● Task description:
Reproduce the data exactly and drop any pictures it holds.

● Provided material:

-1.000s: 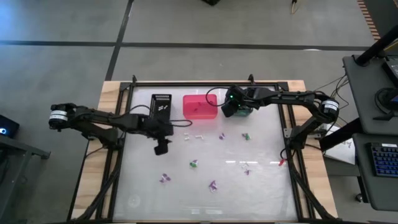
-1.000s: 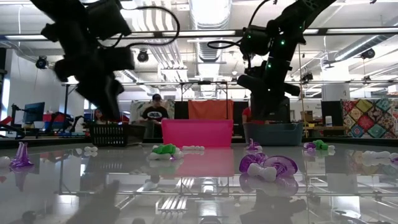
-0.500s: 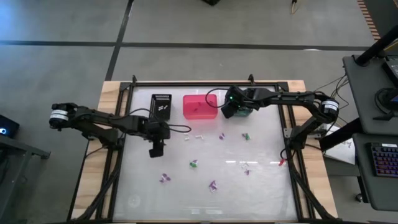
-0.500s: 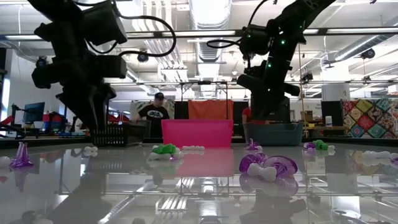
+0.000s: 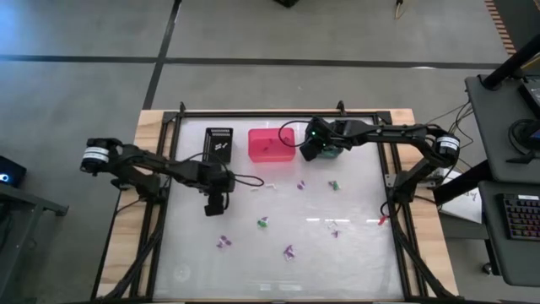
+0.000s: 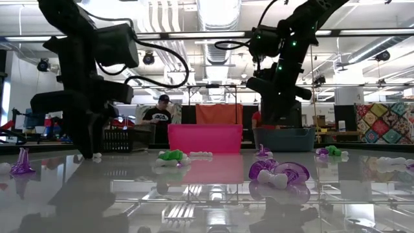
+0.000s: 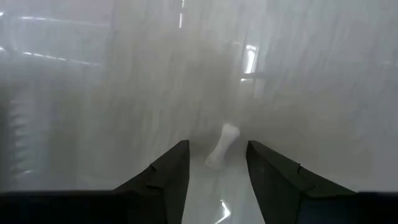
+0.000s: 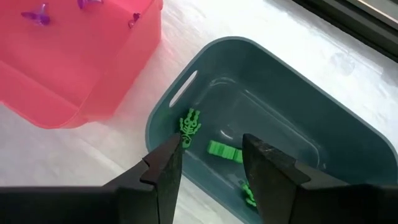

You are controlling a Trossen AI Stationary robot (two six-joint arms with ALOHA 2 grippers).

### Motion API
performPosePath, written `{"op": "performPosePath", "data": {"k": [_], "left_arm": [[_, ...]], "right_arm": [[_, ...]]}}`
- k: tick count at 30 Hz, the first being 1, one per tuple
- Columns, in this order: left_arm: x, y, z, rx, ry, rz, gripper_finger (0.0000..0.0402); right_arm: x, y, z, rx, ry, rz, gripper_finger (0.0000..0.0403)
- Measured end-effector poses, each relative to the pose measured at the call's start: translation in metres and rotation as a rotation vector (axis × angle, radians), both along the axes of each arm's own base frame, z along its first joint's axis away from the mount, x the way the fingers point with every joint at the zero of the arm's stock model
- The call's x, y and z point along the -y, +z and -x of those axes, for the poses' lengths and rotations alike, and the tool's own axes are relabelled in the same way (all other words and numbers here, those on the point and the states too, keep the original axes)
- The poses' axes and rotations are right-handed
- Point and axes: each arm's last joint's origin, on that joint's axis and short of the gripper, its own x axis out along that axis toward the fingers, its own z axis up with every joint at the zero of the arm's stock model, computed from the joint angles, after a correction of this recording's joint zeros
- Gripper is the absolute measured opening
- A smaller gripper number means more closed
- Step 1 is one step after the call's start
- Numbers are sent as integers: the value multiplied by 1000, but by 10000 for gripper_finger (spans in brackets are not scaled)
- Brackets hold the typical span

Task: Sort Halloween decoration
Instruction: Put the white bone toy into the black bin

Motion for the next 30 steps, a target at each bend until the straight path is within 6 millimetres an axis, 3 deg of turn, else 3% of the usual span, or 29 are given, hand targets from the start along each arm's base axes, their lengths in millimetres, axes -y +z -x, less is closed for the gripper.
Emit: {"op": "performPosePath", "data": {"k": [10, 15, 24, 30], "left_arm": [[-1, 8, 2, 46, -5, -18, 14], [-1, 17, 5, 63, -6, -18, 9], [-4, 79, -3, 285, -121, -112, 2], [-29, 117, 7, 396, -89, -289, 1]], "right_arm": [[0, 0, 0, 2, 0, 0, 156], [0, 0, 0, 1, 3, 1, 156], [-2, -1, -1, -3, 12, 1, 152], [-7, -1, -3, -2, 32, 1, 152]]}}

● Response area:
-1.000s: 
-1.000s: 
-0.500s: 
-0.500s: 
+0.000s: 
+0.000s: 
+0.000s: 
+0.000s: 

You are controlling a Trossen AI Stationary robot (two six-joint arms with ALOHA 2 grippers).

### Motion API
performPosePath, written `{"op": "performPosePath", "data": {"k": [_], "left_arm": [[_, ...]], "right_arm": [[_, ...]]}}`
- k: tick count at 30 Hz, the first being 1, one per tuple
- Columns, in this order: left_arm: x, y, z, rx, ry, rz, gripper_finger (0.0000..0.0402); right_arm: x, y, z, rx, ry, rz, gripper_finger (0.0000..0.0403)
- Measured end-effector poses, each relative to the pose measured at the call's start: translation in metres and rotation as a rotation vector (axis × angle, radians), both along the axes of each arm's own base frame, z along its first joint's axis away from the mount, x the way the fingers point with every joint at the zero of the arm's stock model
- The call's x, y and z point along the -y, +z and -x of those axes, for the poses' lengths and rotations alike, and the tool's own axes are relabelled in the same way (all other words and numbers here, those on the point and the states too, keep the original axes)
- The poses' axes and rotations are right-handed
- Point and axes: each arm's last joint's origin, on that joint's axis and short of the gripper, its own x axis out along that axis toward the fingers, its own z axis up with every joint at the zero of the arm's stock model, computed from the joint angles, after a correction of this recording's joint zeros
- Gripper is the absolute measured opening
- A smaller gripper number means more closed
- Step 1 is one step after the call's start
- Numbers are sent as integers: the value multiplied by 1000, but by 10000 for gripper_finger (spans in brackets are not scaled)
- Brackets hold the typical span

Task: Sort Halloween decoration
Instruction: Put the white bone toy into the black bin

Motion for the next 30 steps, a target at each bend until the straight path is within 6 millimetres an axis, 3 deg of turn, else 3% of the usual span, or 29 are given, hand targets from the start along each arm's base axes, their lengths in millimetres, axes -y +z -x, less is closed for the gripper.
Emit: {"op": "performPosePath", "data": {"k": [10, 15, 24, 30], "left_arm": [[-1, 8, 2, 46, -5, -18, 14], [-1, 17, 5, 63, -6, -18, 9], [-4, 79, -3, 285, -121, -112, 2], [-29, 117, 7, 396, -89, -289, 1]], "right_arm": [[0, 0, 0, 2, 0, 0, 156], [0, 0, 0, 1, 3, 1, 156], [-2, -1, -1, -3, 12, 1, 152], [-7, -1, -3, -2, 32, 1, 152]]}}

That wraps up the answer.